# is this a ridiculous offer?



## g_m_d (Jun 4, 2012)

Hi everyone. I have an interview for a librarian/teacher position. I currently work in an American library so am used to not getting paid much, but after combing through a great deal of these threads, I am thinking this is ridiculously low. Can anyone offer a little insight?

salary: 11,000 - 13,000 per month
housing: 7000 - 11,600 per month
medical + plane ticket for self and 1 dependent

relocation allowance, education allowance and everything else is by law.

I will be traveling with my wife and two children. Ages 5 and 2.

Is this even possible? I am thinking not. My wife wants to work too and is working on that. She is a midwife and can work in the hospitals there. 
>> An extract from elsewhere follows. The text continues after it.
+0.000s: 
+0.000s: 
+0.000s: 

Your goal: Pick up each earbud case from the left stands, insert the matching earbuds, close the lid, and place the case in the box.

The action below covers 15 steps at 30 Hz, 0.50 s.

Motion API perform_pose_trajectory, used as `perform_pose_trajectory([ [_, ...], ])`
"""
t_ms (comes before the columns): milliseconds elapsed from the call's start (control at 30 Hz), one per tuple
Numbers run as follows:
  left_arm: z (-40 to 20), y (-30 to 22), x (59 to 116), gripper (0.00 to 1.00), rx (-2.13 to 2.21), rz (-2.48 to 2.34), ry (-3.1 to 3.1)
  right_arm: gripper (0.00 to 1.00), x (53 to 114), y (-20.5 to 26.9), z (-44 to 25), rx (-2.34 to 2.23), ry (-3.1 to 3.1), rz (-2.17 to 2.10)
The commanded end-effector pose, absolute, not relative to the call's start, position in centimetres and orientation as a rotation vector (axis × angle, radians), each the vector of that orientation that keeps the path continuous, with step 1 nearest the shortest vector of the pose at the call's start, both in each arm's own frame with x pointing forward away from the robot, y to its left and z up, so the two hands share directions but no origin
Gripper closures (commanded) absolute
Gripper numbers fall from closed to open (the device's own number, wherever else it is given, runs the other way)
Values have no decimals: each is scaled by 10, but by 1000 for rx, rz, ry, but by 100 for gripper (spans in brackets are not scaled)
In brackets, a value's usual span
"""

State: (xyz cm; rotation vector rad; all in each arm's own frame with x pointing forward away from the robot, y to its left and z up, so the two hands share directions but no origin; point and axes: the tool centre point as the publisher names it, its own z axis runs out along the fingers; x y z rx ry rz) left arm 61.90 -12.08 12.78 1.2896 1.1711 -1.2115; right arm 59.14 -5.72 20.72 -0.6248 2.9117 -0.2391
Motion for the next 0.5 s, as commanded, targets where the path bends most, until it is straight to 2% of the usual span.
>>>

Is this so low that negotiating wouldn't even get me up to a livable level?

Thanks for all your help!
Geoff


----------



## newguyintown (Mar 15, 2012)

To be honest that is not going to be enough to support a family. Had it been for a single person, it would have been just enough. And it's going to be incredibly difficult when your kids start going to school because as per what I hear, school tuition fees are quite high.

Is the package significantly better than what you are getting currently?


----------



## g_m_d (Jun 4, 2012)

newguyintown said:


> To be honest that is not going to be enough to support a family. Had it been for a single person, it would have been just enough. And it's going to be incredibly difficult when your kids start going to school because as per what I hear, school tuition fees are quite high.
> 
> Is the package significantly better than what you are getting currently?


I didn't think so. I was sitting here doing the math. The kicker is really that they medical and travel tickets are for only half my family.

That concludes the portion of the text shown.